This book begins with a concentrated introduction into deterministic global optimization and moves forward to present new original results from the authors who are well known experts in the field. Multiextremal continuous problems that have an unknown structure with Lipschitz objective functions and functions having the first Lipschitz derivatives defined over hyperintervals are examined. A class of algorithms using several Lipschitz constants is introduced which has its origins in the DIRECT (DIviding RECTangles) method.
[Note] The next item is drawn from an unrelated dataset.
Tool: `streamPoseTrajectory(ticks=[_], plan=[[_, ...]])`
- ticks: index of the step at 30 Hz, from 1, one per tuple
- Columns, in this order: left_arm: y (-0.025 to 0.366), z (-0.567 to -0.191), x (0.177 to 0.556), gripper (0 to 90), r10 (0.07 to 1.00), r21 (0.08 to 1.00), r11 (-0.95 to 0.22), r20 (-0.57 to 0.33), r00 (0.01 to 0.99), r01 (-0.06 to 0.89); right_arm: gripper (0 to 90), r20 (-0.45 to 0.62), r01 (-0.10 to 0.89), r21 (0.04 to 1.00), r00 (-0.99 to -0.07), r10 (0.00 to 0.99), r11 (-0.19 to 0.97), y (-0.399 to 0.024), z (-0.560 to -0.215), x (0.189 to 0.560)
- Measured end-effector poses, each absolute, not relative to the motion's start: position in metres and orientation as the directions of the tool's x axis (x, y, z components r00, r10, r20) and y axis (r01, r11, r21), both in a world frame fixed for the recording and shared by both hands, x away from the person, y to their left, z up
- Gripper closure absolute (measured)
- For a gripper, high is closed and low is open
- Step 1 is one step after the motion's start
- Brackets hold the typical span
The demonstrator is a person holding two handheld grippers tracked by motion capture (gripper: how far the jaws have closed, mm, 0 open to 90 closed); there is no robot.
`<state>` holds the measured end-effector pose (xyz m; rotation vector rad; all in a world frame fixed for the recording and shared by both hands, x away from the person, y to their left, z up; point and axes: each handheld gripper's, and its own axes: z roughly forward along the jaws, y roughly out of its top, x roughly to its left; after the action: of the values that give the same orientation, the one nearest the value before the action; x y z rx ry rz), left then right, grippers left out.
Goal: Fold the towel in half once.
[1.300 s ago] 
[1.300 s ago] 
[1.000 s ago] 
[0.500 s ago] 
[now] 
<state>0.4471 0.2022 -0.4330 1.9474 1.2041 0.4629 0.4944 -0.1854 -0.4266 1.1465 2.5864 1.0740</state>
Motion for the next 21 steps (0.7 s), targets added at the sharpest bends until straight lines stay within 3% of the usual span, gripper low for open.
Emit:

This new class is based on an efficient strategy that is applied for the search domain partitioning. In addition a survey on derivative free methods and methods using the first derivatives is given for both one-dimensional and multi-dimensional cases. Non-smooth and smooth minorants and acceleration techniques that can speed up several classes of global optimization methods with examples of applications and problems arising in numerical testing of global optimizationalgorithms are discussed. Theoretical considerations are illustrated through engineering applications. Extensive numerical testing of algorithms described in this book stretches the likelihood of establishing a link between mathematicians and practitioners. The authors conclude by describing applications and a generator of random classes of test functions with known local and global minima that is used in more than 40 countries of the world. This title serves as a starting point for students, researchers, engineers, and other professionals in operations research, management science, computer science, engineering, economics, environmental sciences, industrial and applied mathematics to obtain an overview of deterministic global optimization.
Table of Content
1. Lipschitz global optimization.- 2. One-dimensional algorithms and their accleration.- 3. Diagonal approach and efficient paritioning strategies.- 4. Global optimization algorithms based on the non-redundant partitions.- References.
About the author
Yaroslav
D. Sergeyev is the President of the International Society of Global Optimization and Distinguished Professor at the University of Calabria, Italy. He is also a Member of the University International Council and Professor at Lobachevsky Nizhniy Novgorod State University, Russia. His research interests include numerical analysis, global optimization, infinity computing and calculus, philosophy of computations, set theory, number theory, fractals, parallel computing, and interval analysis.
Dmitri Kvasov is an Assistant Professor at DIMES, University of Calabria, Rende, Italy and Senior Programmer at the Institute of Information Technology, Mathematics and Mechanics at Lobachevsky State University of Nizhny Novgorod, Russia. His research interest includes numerical analysis, continuous global optimization, and infinity computing.